Others may see it as a bleak ironic tale depicting the triumph of cynicism and amorality in an ultimately meaningless Universe. Meaning all depends on what peg you hang everything on. If you are looking for confirmation of some universal moral values, you won't find them here, but on the other hand you'll find an entertaining, sometimes disturbing, but always fascinating tale of a talented man with appetites and passions.

The conventional wisdom would be to view Georges Duroy as a cad, and with top hat and twirly moustaches, he definitely fits that visual stereotype, but he starts at the bottom and gets to the top merely by playing the rules of the game that is already in progress.

He gains success partly through the help of several women, and perhaps the way he treats them looks somewhat callous, but I would venture to defend him on this point. It is true he uses women at every stage of his ascent, but this, after all, can only be done with their consent and all the females who are so used, do this quite willingly, charmed by his good looks and personality.

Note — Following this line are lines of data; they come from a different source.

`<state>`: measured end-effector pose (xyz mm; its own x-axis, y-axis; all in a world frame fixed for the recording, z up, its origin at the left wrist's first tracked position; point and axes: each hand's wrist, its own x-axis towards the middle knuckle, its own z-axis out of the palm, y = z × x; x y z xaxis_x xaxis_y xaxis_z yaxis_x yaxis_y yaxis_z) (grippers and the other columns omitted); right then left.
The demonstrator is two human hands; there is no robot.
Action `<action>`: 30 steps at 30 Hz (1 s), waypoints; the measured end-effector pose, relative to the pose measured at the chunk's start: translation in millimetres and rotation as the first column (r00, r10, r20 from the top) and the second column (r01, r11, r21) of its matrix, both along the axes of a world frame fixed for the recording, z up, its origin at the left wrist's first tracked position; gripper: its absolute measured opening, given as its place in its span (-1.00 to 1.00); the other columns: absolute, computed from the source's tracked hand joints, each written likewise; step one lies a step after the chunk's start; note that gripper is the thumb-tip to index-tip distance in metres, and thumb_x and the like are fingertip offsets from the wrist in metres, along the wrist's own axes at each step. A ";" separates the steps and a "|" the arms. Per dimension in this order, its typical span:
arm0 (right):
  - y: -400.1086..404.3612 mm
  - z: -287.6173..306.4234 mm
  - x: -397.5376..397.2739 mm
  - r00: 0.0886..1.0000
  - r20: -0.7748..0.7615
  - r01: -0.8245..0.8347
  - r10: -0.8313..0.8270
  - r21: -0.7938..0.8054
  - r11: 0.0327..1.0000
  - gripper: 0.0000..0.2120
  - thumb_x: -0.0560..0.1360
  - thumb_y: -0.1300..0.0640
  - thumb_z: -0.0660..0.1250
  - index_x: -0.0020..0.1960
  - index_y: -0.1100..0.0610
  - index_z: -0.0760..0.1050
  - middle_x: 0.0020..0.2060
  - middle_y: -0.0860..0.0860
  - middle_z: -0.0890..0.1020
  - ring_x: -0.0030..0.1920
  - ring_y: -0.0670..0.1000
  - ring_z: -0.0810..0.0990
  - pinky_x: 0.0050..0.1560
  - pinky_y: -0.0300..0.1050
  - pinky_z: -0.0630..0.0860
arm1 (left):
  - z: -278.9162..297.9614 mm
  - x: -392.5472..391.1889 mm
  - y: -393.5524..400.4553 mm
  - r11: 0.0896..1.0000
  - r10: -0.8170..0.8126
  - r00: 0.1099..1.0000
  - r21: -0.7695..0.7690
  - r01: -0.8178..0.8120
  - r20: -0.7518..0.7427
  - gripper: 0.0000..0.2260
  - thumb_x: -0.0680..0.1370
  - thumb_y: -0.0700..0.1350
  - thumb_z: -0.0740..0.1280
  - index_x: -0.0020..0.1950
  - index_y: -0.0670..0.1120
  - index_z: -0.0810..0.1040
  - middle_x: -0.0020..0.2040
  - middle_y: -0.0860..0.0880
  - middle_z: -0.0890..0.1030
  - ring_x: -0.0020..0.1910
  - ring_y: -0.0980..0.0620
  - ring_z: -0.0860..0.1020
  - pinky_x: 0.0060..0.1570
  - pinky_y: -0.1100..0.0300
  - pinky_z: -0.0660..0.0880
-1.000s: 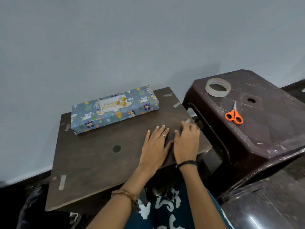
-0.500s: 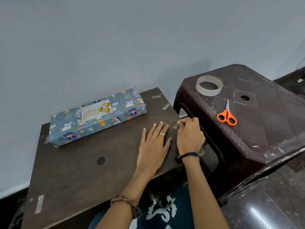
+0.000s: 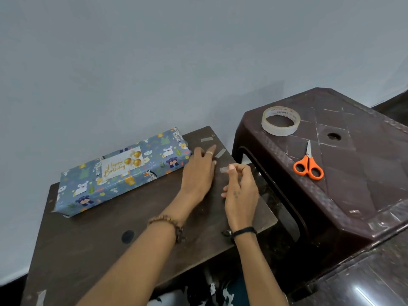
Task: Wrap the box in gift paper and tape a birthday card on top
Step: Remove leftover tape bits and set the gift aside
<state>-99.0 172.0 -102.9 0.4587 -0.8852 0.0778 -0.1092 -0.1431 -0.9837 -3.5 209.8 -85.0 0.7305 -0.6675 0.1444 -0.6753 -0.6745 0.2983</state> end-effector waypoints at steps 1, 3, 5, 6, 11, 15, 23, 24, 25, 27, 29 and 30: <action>-1.9 -0.1 0.7 1.000 0.010 0.009 -0.009 0.003 1.000 -0.86 0.58 -0.03 0.14 -0.15 -0.18 0.37 -0.21 -0.03 0.56 -0.30 -0.06 0.56 -0.24 0.11 0.57 | 4.6 8.7 -7.7 1.000 -0.014 1.000 0.017 0.015 -0.027 -0.58 0.63 -0.11 0.14 0.49 0.01 0.18 0.26 -0.15 0.35 0.07 -0.10 0.51 0.06 0.04 0.49; -4.8 -0.5 2.8 0.999 0.025 0.029 -0.029 0.011 1.000 -0.86 0.58 -0.04 0.14 -0.15 -0.17 0.38 -0.20 -0.06 0.55 -0.31 -0.06 0.56 -0.27 0.12 0.57 | 12.5 20.3 -21.8 0.995 -0.048 0.998 0.083 0.051 -0.035 -0.56 0.62 -0.12 0.15 0.49 0.09 0.17 0.28 -0.15 0.34 0.08 -0.14 0.53 0.07 0.01 0.51; -6.3 -2.1 4.9 0.998 0.033 0.045 -0.045 0.012 0.999 -0.86 0.58 -0.05 0.13 -0.14 -0.17 0.40 -0.19 -0.10 0.54 -0.28 -0.02 0.56 -0.27 0.13 0.56 | 17.1 26.5 -30.4 0.986 -0.081 0.997 0.144 0.079 0.005 -0.61 0.62 -0.11 0.16 0.43 0.13 0.28 0.25 -0.13 0.38 0.10 -0.16 0.53 0.08 -0.01 0.50; -6.8 -2.1 5.8 0.998 0.031 0.047 -0.047 0.018 0.999 -0.85 0.58 -0.05 0.13 -0.13 -0.16 0.41 -0.19 -0.11 0.53 -0.29 -0.02 0.56 -0.29 0.13 0.56 | 18.2 28.3 -32.0 0.985 -0.089 0.996 0.150 0.085 0.017 -0.66 0.61 -0.11 0.17 0.38 0.12 0.37 0.21 -0.12 0.41 0.10 -0.15 0.53 0.08 -0.01 0.49; -9.2 -0.9 9.4 0.998 0.003 0.067 -0.067 0.001 0.998 -0.83 0.58 -0.02 0.15 -0.17 -0.23 0.36 -0.20 -0.14 0.52 -0.30 -0.04 0.57 -0.32 0.10 0.57 | 22.0 33.3 -29.9 0.985 -0.165 0.978 0.061 0.159 0.127 -0.79 0.59 -0.08 0.21 0.13 0.04 0.60 0.04 -0.02 0.56 0.03 -0.03 0.54 -0.09 0.11 0.45; -9.5 -4.4 8.7 0.997 0.003 0.074 -0.074 0.004 0.997 -0.84 0.56 -0.06 0.15 -0.19 -0.24 0.36 -0.21 -0.13 0.53 -0.30 -0.03 0.57 -0.32 0.09 0.57 | 28.1 35.9 -36.5 0.975 -0.202 0.958 0.134 0.177 0.205 -0.84 0.56 -0.09 0.23 -0.02 0.01 0.60 -0.01 0.02 0.58 -0.06 -0.03 0.56 -0.25 0.18 0.27; -10.4 -2.8 7.6 0.997 -0.002 0.074 -0.074 0.016 0.997 -0.88 0.56 -0.02 0.20 -0.10 -0.05 0.48 -0.16 -0.14 0.50 -0.36 -0.15 0.56 -0.28 0.09 0.58 | 17.3 14.4 8.4 0.994 -0.085 0.986 -0.055 0.094 0.146 -0.87 0.63 -0.08 0.11 0.04 -0.07 0.42 0.04 0.00 0.49 -0.20 -0.08 0.55 -0.23 0.01 0.47; -10.8 -3.4 7.9 0.997 -0.022 0.076 -0.076 0.001 0.997 -0.88 0.56 -0.03 0.20 -0.11 -0.07 0.47 -0.15 -0.15 0.50 -0.35 -0.13 0.57 -0.26 0.09 0.58 | 13.8 7.6 19.6 0.992 -0.026 0.994 -0.121 0.039 0.108 -0.88 0.63 -0.06 0.11 0.02 -0.04 0.41 0.01 0.03 0.51 -0.19 -0.06 0.55 -0.20 0.00 0.48; -10.9 -4.0 9.0 0.996 -0.044 0.076 -0.077 -0.017 0.997 -0.89 0.54 -0.05 0.20 -0.11 -0.09 0.47 -0.13 -0.16 0.50 -0.33 -0.11 0.58 -0.22 0.09 0.58 | 10.2 1.2 29.0 0.984 0.031 0.998 -0.177 -0.020 0.055 -0.90 0.62 -0.05 0.12 0.02 -0.01 0.40 -0.03 0.06 0.53 -0.17 -0.01 0.55 -0.18 0.04 0.48; -9.7 -3.6 15.0 0.994 -0.093 0.049 -0.054 -0.052 0.997 -0.91 0.52 -0.06 0.23 -0.05 -0.12 0.49 -0.05 -0.18 0.52 -0.23 -0.08 0.60 -0.14 0.07 0.57 | 3.0 -5.0 41.1 0.958 0.121 0.991 -0.254 -0.132 -0.060 -0.89 0.62 -0.04 0.15 0.10 0.02 0.41 -0.01 0.10 0.55 -0.07 0.08 0.55 -0.14 0.15 0.43; -7.7 -3.5 27.3 0.990 -0.138 -0.019 0.006 -0.091 0.996 -0.87 0.51 -0.03 0.25 0.05 -0.12 0.50 0.03 -0.19 0.52 -0.14 -0.04 0.62 -0.06 0.04 0.56 | -2.8 -2.9 44.7 0.934 0.162 0.978 -0.298 -0.196 -0.134 -0.81 0.61 -0.05 0.17 0.22 0.00 0.39 0.03 0.09 0.56 0.01 0.08 0.54 -0.10 0.19 0.40; -7.7 -4.0 35.3 0.988 -0.152 -0.056 0.038 -0.116 0.992 -0.83 0.51 -0.01 0.25 0.09 -0.11 0.50 0.06 -0.18 0.52 -0.12 -0.02 0.63 -0.04 0.03 0.55 | -4.8 -0.9 45.0 0.927 0.163 0.975 -0.314 -0.203 -0.148 -0.78 0.61 -0.07 0.18 0.25 -0.02 0.38 0.05 0.08 0.56 0.03 0.06 0.54 -0.08 0.17 0.40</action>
<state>-63.6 164.4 -106.9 0.5142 -0.8506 0.1099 -0.2433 -0.2676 -0.9323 -4.4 254.8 -89.8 0.8603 -0.4513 0.2373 -0.4964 -0.6352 0.5917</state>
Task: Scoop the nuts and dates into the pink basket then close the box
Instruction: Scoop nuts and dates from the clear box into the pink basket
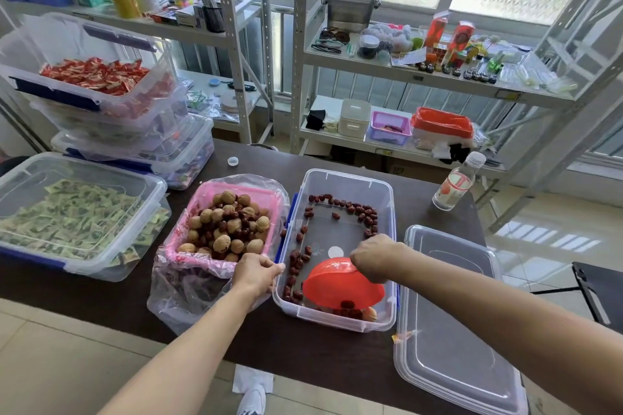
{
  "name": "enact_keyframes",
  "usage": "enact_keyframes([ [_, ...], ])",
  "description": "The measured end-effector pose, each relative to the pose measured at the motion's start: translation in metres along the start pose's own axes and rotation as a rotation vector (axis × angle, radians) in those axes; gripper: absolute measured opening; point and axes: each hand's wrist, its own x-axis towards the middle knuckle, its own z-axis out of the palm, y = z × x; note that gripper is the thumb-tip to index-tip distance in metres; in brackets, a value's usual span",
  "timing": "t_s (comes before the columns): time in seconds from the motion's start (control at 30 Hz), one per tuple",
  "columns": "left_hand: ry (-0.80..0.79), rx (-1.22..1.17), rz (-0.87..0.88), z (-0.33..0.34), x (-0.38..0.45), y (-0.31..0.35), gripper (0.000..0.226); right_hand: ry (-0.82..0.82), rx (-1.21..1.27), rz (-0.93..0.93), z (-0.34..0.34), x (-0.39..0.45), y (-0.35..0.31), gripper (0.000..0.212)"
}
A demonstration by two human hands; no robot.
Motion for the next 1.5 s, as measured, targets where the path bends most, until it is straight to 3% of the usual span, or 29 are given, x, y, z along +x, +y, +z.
enact_keyframes([
  [0.13, -0.021, -0.025, 0.000, 0.000, 0.002, 0.000, 0.038, 0.083, -0.166, -0.042, -0.003, 0.011, 0.002, 0.035],
  [0.3, -0.015, -0.040, 0.003, 0.000, 0.002, 0.000, 0.038, -0.034, -0.265, 0.037, 0.000, 0.019, -0.004, 0.030],
  [0.47, -0.020, -0.052, 0.001, 0.000, 0.002, -0.001, 0.036, -0.072, -0.208, 0.017, -0.004, 0.028, -0.007, 0.030],
  [0.6, -0.008, -0.032, 0.004, -0.001, 0.001, -0.001, 0.033, -0.174, -0.046, -0.007, -0.021, 0.024, -0.007, 0.034],
  [0.7, -0.010, -0.044, 0.005, 0.000, 0.000, -0.001, 0.029, -0.311, 0.079, 0.006, -0.028, 0.022, -0.001, 0.020],
  [0.83, -0.006, -0.039, 0.006, -0.001, 0.000, -0.001, 0.028, -0.504, 0.329, 0.060, -0.017, 0.026, 0.014, 0.031],
  [1.2, 0.018, 0.004, 0.009, 0.001, 0.001, 0.002, 0.036, -0.554, 0.952, 0.190, 0.016, 0.048, 0.015, 0.031],
  [1.5, 0.003, 0.012, 0.001, -0.001, -0.001, 0.004, 0.029, -0.648, 1.493, 0.299, 0.025, 0.050, 0.008, 0.036],
])
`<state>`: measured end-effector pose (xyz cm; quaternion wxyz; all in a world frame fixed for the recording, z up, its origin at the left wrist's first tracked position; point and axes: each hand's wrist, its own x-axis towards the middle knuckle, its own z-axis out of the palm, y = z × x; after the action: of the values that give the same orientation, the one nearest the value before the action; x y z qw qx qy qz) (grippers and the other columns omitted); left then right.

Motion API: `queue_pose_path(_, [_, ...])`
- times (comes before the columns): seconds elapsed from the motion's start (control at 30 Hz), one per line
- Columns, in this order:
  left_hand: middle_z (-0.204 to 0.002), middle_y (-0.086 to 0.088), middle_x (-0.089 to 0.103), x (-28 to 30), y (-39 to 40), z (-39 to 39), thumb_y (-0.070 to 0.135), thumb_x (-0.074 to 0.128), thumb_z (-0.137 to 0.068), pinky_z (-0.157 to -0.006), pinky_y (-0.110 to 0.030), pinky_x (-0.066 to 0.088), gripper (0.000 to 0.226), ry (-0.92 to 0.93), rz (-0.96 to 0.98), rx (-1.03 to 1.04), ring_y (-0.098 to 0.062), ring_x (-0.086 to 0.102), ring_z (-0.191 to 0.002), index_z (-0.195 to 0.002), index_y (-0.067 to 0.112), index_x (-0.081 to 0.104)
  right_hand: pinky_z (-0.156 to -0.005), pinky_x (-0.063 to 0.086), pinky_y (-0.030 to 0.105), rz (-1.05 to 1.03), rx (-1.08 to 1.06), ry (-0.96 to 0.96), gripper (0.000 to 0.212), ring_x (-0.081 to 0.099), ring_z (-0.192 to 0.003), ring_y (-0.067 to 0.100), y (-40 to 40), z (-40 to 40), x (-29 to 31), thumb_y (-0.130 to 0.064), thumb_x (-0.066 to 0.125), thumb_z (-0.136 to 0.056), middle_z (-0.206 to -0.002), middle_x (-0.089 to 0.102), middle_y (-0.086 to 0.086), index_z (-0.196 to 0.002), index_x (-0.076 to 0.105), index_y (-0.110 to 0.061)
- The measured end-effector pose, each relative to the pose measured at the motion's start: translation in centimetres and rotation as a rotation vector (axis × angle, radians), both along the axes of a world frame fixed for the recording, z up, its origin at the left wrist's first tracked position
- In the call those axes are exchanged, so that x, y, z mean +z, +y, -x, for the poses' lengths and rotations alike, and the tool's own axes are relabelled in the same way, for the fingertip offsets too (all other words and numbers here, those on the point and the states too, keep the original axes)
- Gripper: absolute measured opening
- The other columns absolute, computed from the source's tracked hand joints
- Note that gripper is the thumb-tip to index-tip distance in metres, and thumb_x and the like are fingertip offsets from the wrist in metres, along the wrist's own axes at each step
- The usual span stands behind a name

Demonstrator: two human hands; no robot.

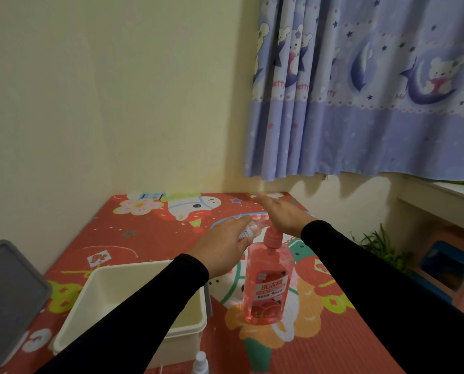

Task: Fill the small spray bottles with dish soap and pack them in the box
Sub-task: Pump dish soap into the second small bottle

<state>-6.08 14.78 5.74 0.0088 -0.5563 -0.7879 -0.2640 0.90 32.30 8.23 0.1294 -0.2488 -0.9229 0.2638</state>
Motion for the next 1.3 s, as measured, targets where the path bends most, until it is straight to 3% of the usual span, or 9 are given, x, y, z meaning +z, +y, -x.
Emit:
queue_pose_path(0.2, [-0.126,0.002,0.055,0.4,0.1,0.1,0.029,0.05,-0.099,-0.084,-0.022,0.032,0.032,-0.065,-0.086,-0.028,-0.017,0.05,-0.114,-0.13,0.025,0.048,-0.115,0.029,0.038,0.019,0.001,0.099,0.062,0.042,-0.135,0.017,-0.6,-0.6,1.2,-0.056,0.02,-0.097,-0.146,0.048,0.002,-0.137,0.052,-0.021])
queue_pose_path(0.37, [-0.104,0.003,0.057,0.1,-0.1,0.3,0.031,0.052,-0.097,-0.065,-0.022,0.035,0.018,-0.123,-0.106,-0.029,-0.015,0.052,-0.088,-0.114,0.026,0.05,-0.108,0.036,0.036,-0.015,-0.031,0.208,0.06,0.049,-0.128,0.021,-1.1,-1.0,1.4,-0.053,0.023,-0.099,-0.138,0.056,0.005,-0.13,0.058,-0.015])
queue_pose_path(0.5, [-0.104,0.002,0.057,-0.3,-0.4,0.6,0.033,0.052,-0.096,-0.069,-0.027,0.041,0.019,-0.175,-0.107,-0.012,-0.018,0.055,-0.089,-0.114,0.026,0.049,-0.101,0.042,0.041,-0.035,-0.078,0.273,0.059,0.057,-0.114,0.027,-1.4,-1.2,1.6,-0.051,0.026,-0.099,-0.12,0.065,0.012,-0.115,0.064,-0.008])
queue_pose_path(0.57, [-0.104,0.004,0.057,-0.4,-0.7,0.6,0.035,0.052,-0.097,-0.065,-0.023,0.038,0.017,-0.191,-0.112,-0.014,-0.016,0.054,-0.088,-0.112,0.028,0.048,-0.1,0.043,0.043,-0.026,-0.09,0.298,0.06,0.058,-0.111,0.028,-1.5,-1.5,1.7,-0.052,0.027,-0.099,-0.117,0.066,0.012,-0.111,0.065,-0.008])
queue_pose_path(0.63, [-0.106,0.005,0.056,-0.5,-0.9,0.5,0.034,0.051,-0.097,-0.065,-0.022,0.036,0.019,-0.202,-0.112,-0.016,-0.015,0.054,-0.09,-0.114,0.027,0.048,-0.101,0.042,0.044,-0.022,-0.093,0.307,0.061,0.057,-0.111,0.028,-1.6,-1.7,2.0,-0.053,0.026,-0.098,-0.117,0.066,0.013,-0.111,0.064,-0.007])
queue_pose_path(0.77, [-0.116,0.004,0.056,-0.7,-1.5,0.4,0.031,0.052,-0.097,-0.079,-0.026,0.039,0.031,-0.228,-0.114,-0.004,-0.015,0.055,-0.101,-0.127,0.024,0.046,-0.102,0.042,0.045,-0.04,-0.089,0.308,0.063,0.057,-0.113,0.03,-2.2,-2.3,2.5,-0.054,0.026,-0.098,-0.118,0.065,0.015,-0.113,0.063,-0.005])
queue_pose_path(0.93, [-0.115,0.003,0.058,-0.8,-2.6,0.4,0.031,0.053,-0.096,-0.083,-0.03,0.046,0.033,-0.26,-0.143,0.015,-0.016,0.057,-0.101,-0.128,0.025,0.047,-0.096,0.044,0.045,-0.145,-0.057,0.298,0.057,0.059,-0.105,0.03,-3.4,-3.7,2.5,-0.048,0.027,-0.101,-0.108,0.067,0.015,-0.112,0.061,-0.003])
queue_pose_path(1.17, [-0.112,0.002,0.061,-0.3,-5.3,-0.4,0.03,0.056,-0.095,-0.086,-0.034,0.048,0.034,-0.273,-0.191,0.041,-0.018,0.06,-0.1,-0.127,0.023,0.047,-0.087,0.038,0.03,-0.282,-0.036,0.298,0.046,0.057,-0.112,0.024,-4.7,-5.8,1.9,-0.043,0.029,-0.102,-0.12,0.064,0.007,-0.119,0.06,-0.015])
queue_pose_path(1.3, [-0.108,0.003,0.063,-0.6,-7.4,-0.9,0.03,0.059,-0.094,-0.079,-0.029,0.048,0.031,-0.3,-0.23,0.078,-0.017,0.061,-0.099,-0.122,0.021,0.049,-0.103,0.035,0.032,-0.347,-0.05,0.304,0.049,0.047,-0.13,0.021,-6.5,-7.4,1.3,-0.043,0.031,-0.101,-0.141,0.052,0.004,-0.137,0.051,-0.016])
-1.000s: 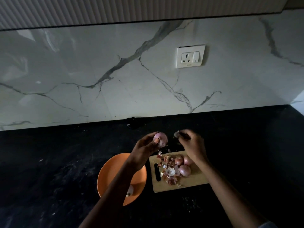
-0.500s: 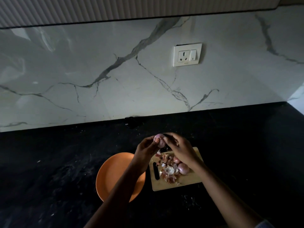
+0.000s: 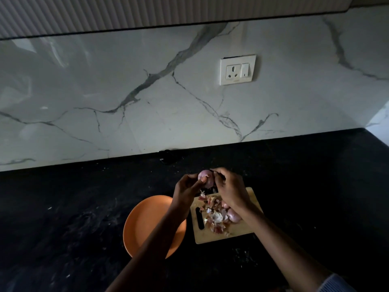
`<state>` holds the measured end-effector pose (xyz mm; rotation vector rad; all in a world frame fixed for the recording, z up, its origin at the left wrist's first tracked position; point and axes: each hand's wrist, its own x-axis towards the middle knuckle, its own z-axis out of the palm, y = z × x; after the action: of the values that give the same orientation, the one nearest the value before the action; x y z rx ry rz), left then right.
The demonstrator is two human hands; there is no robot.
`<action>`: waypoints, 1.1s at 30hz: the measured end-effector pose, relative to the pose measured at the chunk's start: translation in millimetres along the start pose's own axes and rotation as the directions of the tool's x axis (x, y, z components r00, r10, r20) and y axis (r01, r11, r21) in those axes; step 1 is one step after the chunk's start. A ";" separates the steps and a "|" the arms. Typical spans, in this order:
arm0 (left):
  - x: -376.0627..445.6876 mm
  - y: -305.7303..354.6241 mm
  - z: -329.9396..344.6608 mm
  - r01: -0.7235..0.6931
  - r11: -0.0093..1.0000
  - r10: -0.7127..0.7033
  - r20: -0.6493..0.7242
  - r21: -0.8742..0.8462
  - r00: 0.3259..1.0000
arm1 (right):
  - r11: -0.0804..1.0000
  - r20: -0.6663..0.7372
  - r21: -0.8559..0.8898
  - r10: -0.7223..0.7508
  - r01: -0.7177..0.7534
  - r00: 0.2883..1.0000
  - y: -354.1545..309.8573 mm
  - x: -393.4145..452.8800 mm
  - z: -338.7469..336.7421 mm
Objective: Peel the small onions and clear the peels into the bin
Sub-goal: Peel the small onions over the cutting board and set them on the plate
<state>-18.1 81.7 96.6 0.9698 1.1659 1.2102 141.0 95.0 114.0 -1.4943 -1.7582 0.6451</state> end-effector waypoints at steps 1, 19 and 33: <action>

Of course, one's moral view of this character depend on whether you take a male or female view of sexual morality. Men are by nature more promiscuous, whereas women view sensuality in pair bonding terms. Men, while paying lip service to this view because of its important role in rearing the next generation, believe that there should be a little icing on the cake. When Georges apparently 'betrays' the devotion of Madame Walter - who is herself 'betraying' her husband - or Clotilde, his mistress, in favor of other females who equally want to monopolize his affections, he is merely switching from female to male sexuality morality.

As he says quite rightly when casting off Madame Walter: "We fancied each other and that's that. Now it's over."